Plutón, que tuvo una brevísima vida en el registro de nuestros planetas —desde que fuera descubierto en 1930 hasta que lo degradaran a la categoría de planeta enano en 2006— había sido buscado en el cielo durante años cuando se le reveló a Clyde Tombaugh, que ni siquiera era astrónomo profesional entonces, sino un granjero aficionado a fabricar telescopios con equipos de desecho y quien, gracias a sus dibujos de Júpiter y Marte, obtuvo un puesto en el observatorio Lowell en 1928, donde se dedicó obsesivamente a observar el cielo en busca del que entonces llamaban “Planeta X”. Percival Lowell —cuyo nombre llevaba el observatorio que él fundara en Kansas en 1905— había dedicado gran parte de su vida a la búsqueda de este elusivo cuerpo celeste y había fallecido, en 1916, sin encontrarlo. Ahora, un joven de 24 años, sin mayor preparación científica, iba a tener éxito en los mismos predios donde el célebre astrónomo había fracasado. Desde la distancia de millones de kilómetros, el planeta recién descubierto parecía hacer un guiño de burla o de complicidad.

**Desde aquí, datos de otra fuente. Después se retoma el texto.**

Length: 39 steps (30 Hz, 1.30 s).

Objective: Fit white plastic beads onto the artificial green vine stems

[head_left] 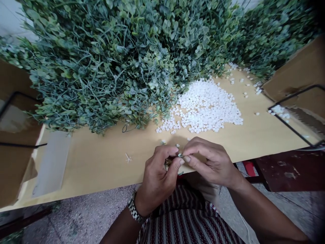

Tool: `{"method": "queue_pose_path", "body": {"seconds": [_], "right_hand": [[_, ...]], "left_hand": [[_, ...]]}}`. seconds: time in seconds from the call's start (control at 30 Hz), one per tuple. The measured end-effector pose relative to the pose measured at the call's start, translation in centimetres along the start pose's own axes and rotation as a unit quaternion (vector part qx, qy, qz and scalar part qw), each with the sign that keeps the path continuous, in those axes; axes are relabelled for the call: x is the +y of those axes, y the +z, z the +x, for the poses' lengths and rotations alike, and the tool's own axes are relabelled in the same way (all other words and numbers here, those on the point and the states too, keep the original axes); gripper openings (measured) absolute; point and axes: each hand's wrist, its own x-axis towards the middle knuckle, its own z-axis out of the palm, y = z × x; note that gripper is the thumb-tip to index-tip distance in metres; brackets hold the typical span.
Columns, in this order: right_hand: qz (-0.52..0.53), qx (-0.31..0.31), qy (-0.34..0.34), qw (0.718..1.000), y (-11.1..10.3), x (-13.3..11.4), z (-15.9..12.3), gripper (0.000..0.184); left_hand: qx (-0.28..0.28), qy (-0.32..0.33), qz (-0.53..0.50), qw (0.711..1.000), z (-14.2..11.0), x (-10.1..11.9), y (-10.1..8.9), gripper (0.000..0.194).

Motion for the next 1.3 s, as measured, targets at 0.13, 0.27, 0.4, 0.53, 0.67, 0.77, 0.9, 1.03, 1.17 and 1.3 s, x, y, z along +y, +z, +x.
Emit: {"method": "queue_pose_path", "body": {"seconds": [0.13, 0.27, 0.4, 0.53, 0.67, 0.77, 0.9, 1.03, 1.17, 1.3], "right_hand": [[-0.018, 0.023, -0.004, 1.0, 0.5, 0.2, -0.4, 0.013], [-0.063, 0.056, -0.051, 0.995, 1.3, 0.1, -0.8, 0.016], [-0.078, 0.071, -0.081, 0.991, 2.0, -0.1, -1.3, 0.016], [-0.048, 0.06, -0.089, 0.993, 1.2, 0.8, -1.4, 0.01], [-0.166, 0.056, 0.025, 0.984, -1.3, 2.5, -0.2, 0.009], [-0.225, 0.007, 0.055, 0.973, -3.4, 3.1, 0.5, 0.014], [-0.189, -0.034, 0.103, 0.976, -6.1, 2.3, -0.5, 0.012], [-0.188, -0.126, 0.156, 0.962, -7.3, 1.6, -2.9, 0.008], [-0.23, -0.159, 0.137, 0.95, -6.5, 2.0, -4.4, 0.015], [-0.148, -0.112, 0.145, 0.972, -5.2, 1.8, -4.2, 0.007]], "left_hand": [[-0.059, 0.04, 0.032, 0.997, 0.2, 0.3, -0.5, 0.019], [-0.049, 0.054, 0.022, 0.997, 0.2, 0.6, -0.4, 0.019], [-0.03, 0.09, 0.053, 0.994, 0.2, 0.5, -0.2, 0.02], [-0.039, 0.092, 0.068, 0.993, 0.4, 0.5, -0.4, 0.02], [-0.016, 0.076, 0.078, 0.994, 0.5, 0.6, -0.5, 0.019], [0.008, 0.07, 0.072, 0.995, 0.6, 0.5, -0.6, 0.019], [0.023, 0.065, 0.058, 0.996, 0.7, 0.2, -0.7, 0.018], [0.014, 0.073, 0.054, 0.996, 0.8, -0.1, -0.7, 0.018], [0.01, 0.07, 0.05, 0.996, 0.9, -0.2, -0.4, 0.018], [-0.003, 0.063, 0.062, 0.996, 1.0, 0.2, -0.2, 0.017]]}}
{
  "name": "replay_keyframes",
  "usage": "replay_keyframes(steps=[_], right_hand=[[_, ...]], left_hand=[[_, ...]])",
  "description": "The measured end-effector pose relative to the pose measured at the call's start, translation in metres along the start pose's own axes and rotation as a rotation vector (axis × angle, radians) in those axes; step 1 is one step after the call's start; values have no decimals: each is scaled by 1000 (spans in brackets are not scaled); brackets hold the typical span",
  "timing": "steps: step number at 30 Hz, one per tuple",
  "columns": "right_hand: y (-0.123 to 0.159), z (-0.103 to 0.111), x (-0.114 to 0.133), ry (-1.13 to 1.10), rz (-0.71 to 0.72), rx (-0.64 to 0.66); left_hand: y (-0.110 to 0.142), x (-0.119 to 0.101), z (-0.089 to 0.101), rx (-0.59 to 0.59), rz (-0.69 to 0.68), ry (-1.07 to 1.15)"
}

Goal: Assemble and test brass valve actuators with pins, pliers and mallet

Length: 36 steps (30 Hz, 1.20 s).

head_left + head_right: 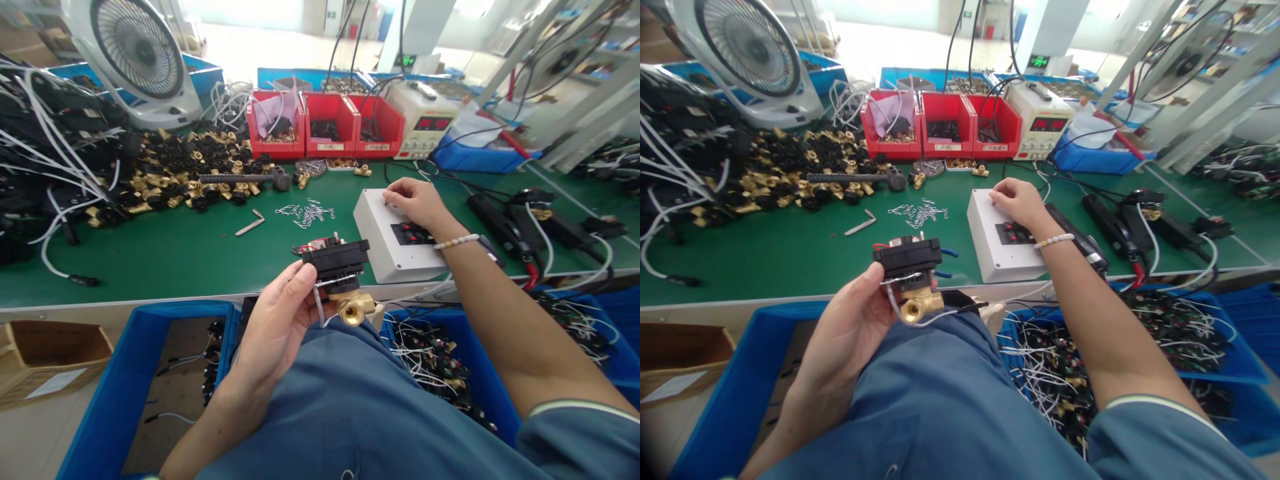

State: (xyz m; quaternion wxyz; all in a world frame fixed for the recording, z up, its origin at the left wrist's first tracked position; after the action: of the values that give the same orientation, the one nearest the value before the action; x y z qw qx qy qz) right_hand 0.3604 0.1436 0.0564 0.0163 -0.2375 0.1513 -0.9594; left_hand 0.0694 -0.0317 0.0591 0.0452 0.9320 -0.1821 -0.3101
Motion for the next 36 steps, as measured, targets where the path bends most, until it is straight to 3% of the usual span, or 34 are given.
replay_keyframes(steps=[8, 15, 27, 32, 36], right_hand=[[2, 2, 5, 10, -16, 14], [1, 1, 3, 27, -13, 44], [-3, 0, 0, 30, -27, 72], [-6, -1, 1, 54, -43, 46], [-5, 2, 10, 76, -97, 65]], left_hand=[[-1, -7, -4, -34, -82, 33], [-3, -8, -10, -158, 141, 203], [-1, -6, -16, -135, 278, 345], [2, -3, -17, 17, 322, 447], [3, -1, -13, 38, 315, 424]])
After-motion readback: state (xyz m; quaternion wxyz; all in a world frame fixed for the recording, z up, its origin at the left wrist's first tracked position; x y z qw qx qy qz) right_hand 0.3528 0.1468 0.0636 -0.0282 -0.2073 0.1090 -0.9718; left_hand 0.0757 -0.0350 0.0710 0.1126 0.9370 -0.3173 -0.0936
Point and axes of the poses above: each hand's wrist, its own y-axis away from the middle knuckle, its own z-axis out of the back of the hand, x = y × z, the point moved 3 cm from there along -y, towards the middle knuckle, and after that the axes turned 12 degrees about y, right-handed, at the moved point
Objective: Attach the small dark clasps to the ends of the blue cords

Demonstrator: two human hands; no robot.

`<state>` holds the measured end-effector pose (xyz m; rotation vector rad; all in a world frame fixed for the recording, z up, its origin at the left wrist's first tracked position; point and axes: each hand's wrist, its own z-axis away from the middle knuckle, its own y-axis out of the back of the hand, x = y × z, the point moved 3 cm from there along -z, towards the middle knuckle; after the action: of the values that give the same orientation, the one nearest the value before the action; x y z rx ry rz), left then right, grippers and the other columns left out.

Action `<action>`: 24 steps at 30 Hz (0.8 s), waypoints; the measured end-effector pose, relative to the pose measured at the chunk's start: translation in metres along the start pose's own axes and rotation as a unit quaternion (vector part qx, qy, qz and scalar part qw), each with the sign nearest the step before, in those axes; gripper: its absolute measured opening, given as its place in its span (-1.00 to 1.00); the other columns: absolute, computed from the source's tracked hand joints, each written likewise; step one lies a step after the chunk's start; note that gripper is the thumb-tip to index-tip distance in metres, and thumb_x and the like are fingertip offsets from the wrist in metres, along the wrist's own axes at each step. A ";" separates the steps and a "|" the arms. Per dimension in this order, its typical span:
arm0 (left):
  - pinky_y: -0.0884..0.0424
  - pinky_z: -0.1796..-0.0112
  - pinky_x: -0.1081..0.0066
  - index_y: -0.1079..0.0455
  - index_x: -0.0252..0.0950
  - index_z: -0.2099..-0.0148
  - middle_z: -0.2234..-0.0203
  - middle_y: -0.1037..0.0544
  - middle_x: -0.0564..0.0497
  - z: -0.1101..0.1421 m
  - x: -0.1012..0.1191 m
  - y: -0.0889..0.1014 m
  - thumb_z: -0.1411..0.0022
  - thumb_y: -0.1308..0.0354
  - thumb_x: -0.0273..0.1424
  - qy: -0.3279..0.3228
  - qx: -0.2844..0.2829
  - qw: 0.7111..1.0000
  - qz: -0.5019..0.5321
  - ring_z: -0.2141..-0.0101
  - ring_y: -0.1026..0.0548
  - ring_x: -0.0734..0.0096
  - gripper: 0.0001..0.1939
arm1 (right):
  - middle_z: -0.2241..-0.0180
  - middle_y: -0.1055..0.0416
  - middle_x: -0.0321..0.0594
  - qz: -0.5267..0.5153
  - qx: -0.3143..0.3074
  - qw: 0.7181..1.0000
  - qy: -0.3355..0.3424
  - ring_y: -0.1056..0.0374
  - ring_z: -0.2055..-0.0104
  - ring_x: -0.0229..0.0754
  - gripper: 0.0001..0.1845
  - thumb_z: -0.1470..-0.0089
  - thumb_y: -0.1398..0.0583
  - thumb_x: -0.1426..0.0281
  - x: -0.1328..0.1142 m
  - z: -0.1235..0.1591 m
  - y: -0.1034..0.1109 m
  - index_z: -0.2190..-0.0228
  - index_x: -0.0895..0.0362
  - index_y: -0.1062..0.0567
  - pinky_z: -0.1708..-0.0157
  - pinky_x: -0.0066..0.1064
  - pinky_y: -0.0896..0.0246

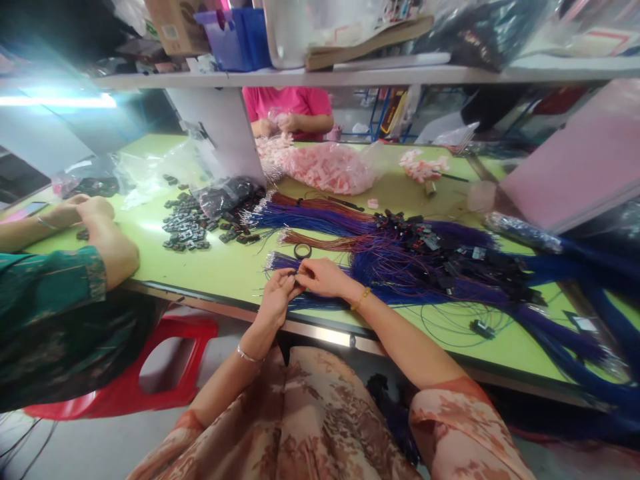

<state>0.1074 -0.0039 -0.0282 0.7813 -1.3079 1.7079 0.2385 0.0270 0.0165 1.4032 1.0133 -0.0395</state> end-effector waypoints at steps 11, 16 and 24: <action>-0.26 -0.08 0.23 -0.40 -0.27 0.08 0.07 -0.50 -0.16 0.008 0.000 0.018 -0.02 -0.33 -0.36 -0.055 -0.009 0.998 -0.017 0.05 -0.46 0.29 -0.62 | 0.29 -0.45 -0.02 0.175 0.406 0.854 -0.274 -0.38 0.26 -0.07 -0.70 -0.02 -0.09 0.34 0.067 0.051 0.129 0.18 0.19 -0.35 0.21 -0.26 -0.24; -0.25 -0.09 0.24 -0.45 -0.27 0.11 0.13 -0.54 -0.11 -0.009 0.053 0.061 -0.08 -0.24 -0.37 -0.178 0.058 0.966 -0.178 0.03 -0.44 0.24 -0.71 | 0.33 -0.45 0.13 0.281 0.212 0.801 -0.484 -0.40 0.24 0.13 -0.60 0.03 -0.16 0.29 0.120 0.070 0.134 0.17 0.27 -0.38 0.25 -0.13 -0.22; -0.03 -0.18 0.06 -0.33 -0.48 -0.08 -0.14 -0.33 -0.32 -0.094 0.150 0.164 -0.10 0.07 -0.58 -0.258 0.164 0.679 -0.667 -0.18 -0.21 0.04 -0.52 | 0.13 -0.37 0.24 0.326 0.380 0.791 -0.352 -0.26 0.02 0.22 -0.55 -0.09 -0.09 0.25 0.045 0.064 0.132 0.05 0.28 -0.34 0.10 0.01 -0.10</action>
<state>-0.1069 0.1039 0.0013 1.8980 -0.3342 0.4517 0.3768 0.0304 0.0829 2.1692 -0.2070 -0.4677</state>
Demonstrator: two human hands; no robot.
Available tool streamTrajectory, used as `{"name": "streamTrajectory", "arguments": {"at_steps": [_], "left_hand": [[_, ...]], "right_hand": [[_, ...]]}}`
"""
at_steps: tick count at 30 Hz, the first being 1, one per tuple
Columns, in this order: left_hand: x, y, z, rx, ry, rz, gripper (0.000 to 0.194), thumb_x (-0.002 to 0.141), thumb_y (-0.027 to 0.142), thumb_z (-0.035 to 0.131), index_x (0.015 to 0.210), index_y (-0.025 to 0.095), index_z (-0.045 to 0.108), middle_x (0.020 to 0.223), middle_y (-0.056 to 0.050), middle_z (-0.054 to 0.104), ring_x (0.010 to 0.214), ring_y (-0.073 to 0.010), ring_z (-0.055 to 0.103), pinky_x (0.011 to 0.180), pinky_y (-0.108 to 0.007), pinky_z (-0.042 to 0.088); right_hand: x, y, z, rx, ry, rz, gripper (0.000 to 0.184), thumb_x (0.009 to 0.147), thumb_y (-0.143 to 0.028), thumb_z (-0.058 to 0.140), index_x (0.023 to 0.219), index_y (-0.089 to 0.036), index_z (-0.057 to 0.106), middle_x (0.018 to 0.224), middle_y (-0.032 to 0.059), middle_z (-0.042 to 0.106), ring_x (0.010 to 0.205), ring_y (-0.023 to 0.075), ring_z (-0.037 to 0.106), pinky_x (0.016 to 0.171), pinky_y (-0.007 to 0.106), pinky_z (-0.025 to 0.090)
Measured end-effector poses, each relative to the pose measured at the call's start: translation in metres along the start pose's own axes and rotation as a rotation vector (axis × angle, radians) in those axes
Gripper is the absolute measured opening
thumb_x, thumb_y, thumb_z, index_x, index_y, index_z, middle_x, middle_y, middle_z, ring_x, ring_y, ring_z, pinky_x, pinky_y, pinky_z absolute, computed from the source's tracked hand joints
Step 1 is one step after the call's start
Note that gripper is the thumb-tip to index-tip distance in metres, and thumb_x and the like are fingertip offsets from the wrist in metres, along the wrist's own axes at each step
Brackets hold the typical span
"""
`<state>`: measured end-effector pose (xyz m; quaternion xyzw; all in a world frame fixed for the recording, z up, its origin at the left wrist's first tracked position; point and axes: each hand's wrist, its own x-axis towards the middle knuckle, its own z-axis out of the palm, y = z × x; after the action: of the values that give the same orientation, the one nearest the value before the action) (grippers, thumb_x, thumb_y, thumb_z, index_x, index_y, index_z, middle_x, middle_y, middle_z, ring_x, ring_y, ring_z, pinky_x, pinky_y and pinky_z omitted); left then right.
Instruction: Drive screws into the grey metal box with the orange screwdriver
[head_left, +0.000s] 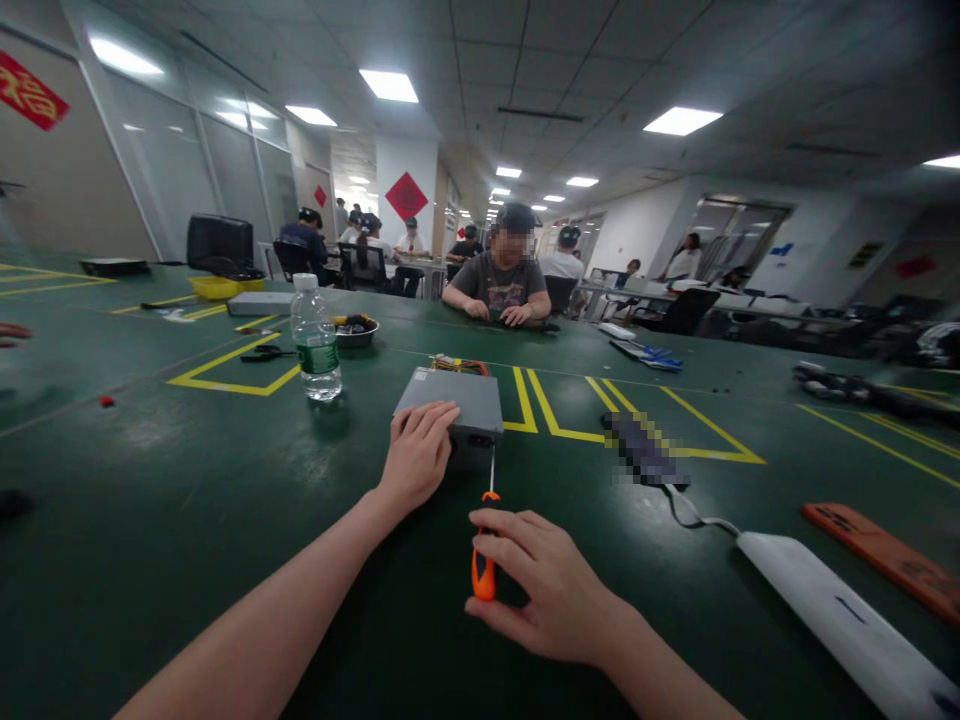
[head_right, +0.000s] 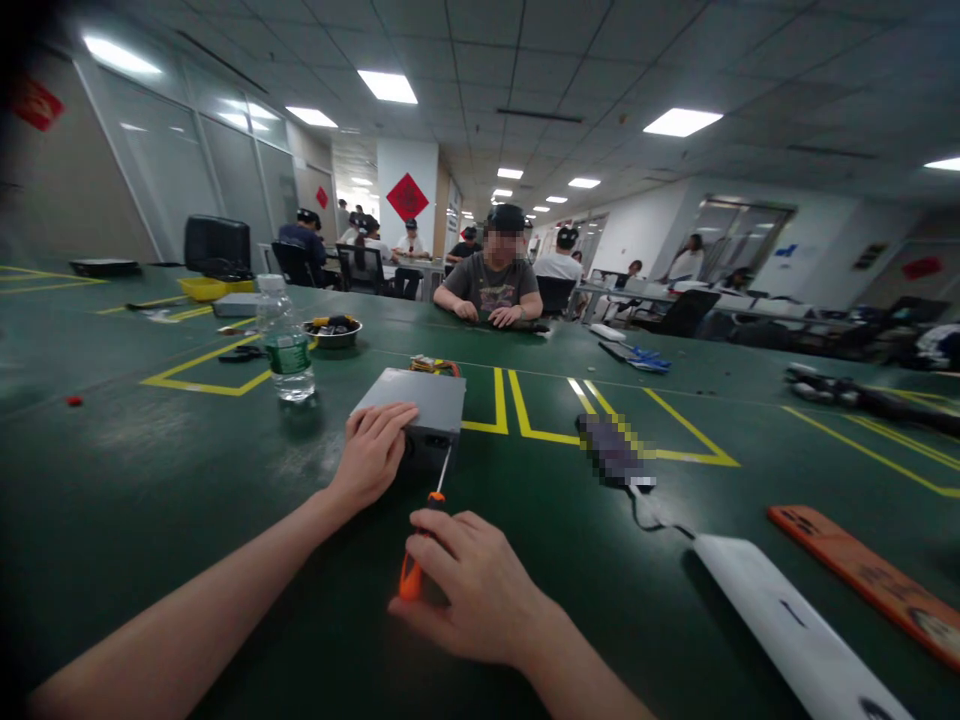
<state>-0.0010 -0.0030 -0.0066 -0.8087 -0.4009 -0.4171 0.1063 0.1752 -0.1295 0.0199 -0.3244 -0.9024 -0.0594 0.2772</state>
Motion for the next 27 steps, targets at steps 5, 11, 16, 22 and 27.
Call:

Se barajaron nombres para el nuevo socio del sistema solar, incluido el de “Lowell” que tanto lo había buscado, pero acertó a bautizarlo una niña inglesa de once años, Venetia Burney, que —acaso teniendo en cuenta que los otros planetas llevaban nombres mitológicos latinos— propuso el de “Plutón”, la deidad romana del inframundo, para aquel planeta de estreno, y así llamado habrían de encontrarlo en sus textos los escolares de varias generaciones venideras. Cuando me tocó ir a la escuela, décadas después, Plutón hacía tiempo que aparecía en los dibujos e ilustraciones del sistema solar: su nombre era el último de los nueve planetas cuyos nombres debíamos aprender y repetir de memoria.

Así fue hasta 2006, que sería el año de Plutón en dos sentidos: los astrónomos decidían quitarlo de la lista de planetas —demasiado pequeño para ostentar esa jerarquía— casi al mismo tiempo que la NASA enviaba la nave New Horizons a fotografiarlo y conocerlo desde la relativa cercanía de 12,000 kilómetros.

Ese suceso que acaba de ocurrir esta semana y la reciente exploración en Marte son, sin duda, dos de los grandes eventos de la historia contemporánea. ¿Qué importancia puede tener, a su lado, si los griegos pueden pagar o no su deuda, si le levantan las sanciones a Irán o si un mafioso mexicano vuelve a estar prófugo?